### DESCRIPTION OF THE TASK
Look through the listing for the string "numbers" and copy out every line that holds it.

### DATA
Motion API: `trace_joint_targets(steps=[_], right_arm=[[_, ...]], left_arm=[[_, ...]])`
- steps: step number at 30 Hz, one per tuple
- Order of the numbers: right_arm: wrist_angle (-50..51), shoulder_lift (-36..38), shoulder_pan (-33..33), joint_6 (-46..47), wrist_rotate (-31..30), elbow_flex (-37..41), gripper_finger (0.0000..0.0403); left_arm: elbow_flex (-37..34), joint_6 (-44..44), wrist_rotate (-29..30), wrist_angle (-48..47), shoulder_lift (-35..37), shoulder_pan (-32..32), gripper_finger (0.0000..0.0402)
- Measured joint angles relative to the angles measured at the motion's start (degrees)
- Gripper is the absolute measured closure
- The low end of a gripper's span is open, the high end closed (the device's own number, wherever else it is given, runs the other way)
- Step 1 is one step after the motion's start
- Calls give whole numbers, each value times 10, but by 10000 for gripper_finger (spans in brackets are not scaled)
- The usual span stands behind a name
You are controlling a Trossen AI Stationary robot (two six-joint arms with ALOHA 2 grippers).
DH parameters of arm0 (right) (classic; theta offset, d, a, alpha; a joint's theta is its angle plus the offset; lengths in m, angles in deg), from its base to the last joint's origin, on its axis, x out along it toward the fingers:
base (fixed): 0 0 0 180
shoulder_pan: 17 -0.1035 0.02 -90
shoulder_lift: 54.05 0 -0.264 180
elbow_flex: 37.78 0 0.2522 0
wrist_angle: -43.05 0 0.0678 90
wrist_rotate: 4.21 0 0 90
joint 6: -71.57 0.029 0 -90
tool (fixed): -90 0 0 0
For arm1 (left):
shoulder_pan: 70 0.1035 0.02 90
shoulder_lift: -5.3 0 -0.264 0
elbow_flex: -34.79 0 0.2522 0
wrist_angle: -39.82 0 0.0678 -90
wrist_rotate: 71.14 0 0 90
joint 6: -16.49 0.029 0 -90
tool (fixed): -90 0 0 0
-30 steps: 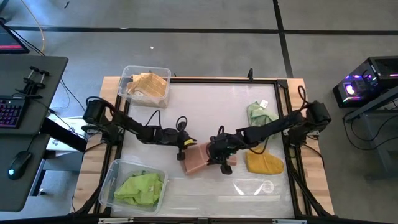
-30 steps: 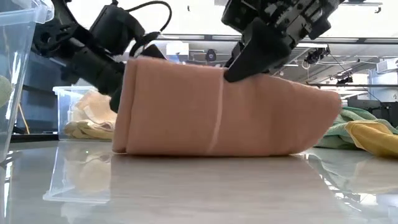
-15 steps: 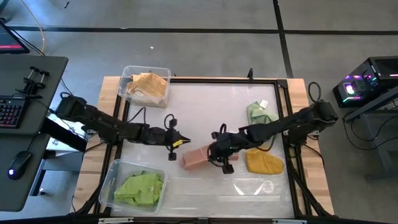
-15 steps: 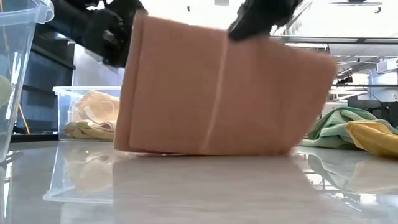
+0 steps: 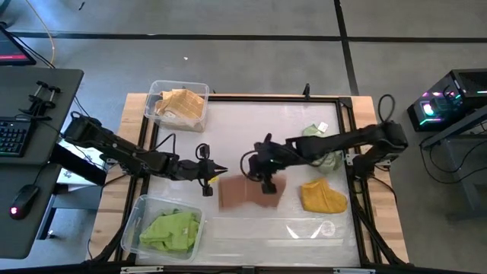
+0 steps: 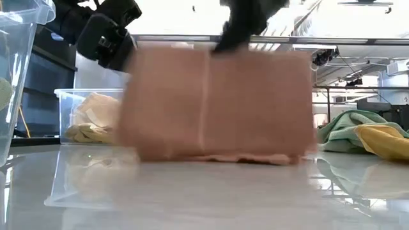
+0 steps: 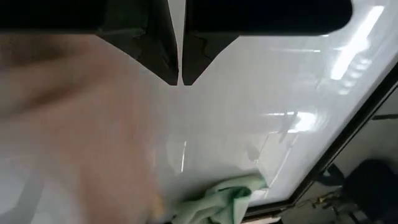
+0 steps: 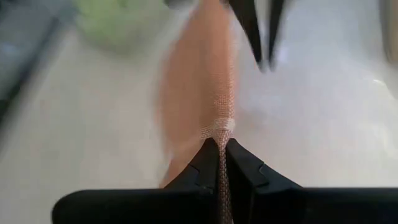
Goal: Sort towels by color in basket
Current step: Fold the brown towel
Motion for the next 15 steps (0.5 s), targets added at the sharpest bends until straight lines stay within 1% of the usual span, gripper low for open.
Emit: trace_joint_targets(steps=[2, 5, 7, 9, 12, 15], right_arm=[[-29, -8, 12, -13, -28, 37, 396], [-121, -21, 20, -10, -75, 95, 396], [-182, -30, 21, -19, -90, 130, 396], [-228, -38, 16, -22, -89, 159, 396], [-282, -51, 5, 7, -91, 181, 396], [-301, -62, -7, 31, -126, 182, 396]], left_arm=[[1, -2, 4, -4, -3, -1, 392], [0, 12, 14, -6, -4, -1, 392], [0, 21, 14, -8, -4, 0, 392], [0, 26, 14, 1, -7, 0, 392], [1, 27, 13, -1, -8, 0, 392], [1, 21, 13, -2, -8, 0, 392]])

### RESPONSE AREA
- Order of the numbers: right_arm: wrist_angle (-50..51), shoulder_lift (-36..38), shoulder_pan (-33..33), joint_6 (-46..47), wrist_rotate (-31..30), elbow_flex (-37..41), gripper_finger (0.0000..0.0403); left_arm: elbow_flex (-37..34), joint_6 (-44..44), wrist_rotate (-29..30), wrist_angle (-48..47), shoulder_lift (-35..37), shoulder_pan (-32..32), gripper_finger (0.0000..0.0402)
- Calls give whole numbers, each value times 10, but by 10000 for gripper_finger (spans in brackets are not scaled)

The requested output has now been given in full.